Question

Let $\tan^{-1} y = \tan^{-1} x + \tan^{-1} (\frac{2x}{1-x^2})$, where $|x| < \frac{1}{\sqrt{3}}$. Then a value of y is:

• A. $\frac{3x - x^3}{1+ 3x^2}$
• B. $\frac{3x + x^3}{1+ 3x^2}$
• C. $\frac{3x - x^3}{1- 3x^2}$
• D. $\frac{3x + x^3}{1- 3x^2}$

Answer 1

Answer: (C)

$\frac{3x - x^3}{1- 3x^2}$

Answer 2

We are given the equation $\tan^{-1} y = \tan^{-1} x + \tan^{-1} (\frac{2x}{1-x^2})$ and the condition $|x| < \frac{1}{\sqrt{3}}$.

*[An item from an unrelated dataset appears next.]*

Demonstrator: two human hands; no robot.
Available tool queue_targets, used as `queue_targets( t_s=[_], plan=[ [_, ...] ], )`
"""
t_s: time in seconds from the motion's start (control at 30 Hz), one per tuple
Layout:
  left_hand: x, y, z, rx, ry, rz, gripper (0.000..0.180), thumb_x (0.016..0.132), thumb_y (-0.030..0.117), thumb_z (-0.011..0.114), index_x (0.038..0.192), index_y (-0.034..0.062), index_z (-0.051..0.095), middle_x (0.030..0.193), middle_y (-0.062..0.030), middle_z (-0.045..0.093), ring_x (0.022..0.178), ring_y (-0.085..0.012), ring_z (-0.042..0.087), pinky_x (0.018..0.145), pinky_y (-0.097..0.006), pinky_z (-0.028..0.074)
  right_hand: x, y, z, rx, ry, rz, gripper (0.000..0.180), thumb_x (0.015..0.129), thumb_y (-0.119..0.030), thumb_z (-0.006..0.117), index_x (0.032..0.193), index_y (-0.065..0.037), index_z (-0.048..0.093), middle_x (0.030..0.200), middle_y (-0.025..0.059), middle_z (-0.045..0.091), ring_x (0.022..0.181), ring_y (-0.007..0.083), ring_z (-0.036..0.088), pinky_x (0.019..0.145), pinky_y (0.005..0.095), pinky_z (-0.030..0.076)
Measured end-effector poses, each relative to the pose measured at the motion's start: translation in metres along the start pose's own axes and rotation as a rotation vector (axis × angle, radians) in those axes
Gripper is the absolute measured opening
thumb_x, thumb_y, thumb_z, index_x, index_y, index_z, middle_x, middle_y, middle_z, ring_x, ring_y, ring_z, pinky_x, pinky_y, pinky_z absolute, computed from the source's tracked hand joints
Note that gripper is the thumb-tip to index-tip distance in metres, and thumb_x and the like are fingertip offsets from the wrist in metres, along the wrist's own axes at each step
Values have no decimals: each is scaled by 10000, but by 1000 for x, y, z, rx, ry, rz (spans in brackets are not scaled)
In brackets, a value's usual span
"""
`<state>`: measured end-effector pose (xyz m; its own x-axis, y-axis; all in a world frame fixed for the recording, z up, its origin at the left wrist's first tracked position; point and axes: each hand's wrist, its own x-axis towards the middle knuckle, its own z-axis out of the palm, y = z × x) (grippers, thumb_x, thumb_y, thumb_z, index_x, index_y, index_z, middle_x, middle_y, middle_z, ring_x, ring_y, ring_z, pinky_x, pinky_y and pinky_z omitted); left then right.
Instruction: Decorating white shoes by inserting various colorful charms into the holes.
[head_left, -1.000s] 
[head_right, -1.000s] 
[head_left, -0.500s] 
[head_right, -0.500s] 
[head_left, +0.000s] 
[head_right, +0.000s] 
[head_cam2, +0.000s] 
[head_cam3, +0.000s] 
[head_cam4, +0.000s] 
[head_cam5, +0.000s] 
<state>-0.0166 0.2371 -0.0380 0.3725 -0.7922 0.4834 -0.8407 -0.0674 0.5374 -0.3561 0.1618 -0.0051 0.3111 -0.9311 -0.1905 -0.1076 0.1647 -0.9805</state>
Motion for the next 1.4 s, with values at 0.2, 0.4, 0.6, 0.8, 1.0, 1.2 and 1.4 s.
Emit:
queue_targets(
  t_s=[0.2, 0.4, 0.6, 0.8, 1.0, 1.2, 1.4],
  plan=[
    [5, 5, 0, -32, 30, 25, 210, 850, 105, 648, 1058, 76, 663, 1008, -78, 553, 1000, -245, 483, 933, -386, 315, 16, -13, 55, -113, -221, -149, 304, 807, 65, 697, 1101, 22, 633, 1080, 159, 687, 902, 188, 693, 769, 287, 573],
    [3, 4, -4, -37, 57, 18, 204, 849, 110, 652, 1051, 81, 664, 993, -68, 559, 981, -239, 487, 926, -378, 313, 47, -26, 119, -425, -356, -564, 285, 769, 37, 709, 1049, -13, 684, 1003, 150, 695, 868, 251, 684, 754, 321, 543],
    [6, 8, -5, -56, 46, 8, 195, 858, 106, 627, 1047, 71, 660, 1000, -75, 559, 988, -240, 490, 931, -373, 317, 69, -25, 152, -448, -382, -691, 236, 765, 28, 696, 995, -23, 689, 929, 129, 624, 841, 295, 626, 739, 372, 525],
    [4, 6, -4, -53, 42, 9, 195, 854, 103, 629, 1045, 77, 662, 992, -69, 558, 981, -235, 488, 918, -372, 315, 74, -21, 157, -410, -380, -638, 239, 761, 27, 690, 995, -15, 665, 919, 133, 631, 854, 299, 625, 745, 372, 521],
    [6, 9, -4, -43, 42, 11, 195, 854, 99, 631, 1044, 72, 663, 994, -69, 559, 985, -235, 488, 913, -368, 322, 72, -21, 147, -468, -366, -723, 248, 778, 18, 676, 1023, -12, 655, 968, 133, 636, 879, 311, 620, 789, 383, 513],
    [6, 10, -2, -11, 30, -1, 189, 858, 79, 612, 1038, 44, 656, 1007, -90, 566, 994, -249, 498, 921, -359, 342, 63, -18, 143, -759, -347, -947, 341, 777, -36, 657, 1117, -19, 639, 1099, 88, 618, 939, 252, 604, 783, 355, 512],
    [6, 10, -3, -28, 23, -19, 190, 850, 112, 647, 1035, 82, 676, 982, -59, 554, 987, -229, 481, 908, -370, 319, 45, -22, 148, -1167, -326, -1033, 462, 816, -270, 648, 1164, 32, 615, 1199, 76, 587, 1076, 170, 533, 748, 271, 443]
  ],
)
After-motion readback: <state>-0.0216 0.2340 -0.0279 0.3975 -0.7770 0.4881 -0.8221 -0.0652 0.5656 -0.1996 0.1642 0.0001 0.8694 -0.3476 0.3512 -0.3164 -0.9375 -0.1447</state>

We can simplify the equation using the identity $2 \tan^{-1} x = \tan^{-1} (\frac{2x}{1-x^2})$, which is valid for $|x| < 1$. Since $|x| < \frac{1}{\sqrt{3}}$ implies $|x| < 1$, we can substitute:

$\tan^{-1} y = \tan^{-1} x + 2 \tan^{-1} x$ $\tan^{-1} y = 3 \tan^{-1} x$

Now, we use the identity $3 \tan^{-1} x = \tan^{-1} (\frac{3x - x^3}{1 - 3x^2})$, which is valid for $|x| < \frac{1}{\sqrt{3}}$. Since the given condition satisfies this, we can substitute:

$\tan^{-1} y = \tan^{-1} (\frac{3x - x^3}{1 - 3x^2})$

Therefore, $y = \frac{3x - x^3}{1 - 3x^2}$.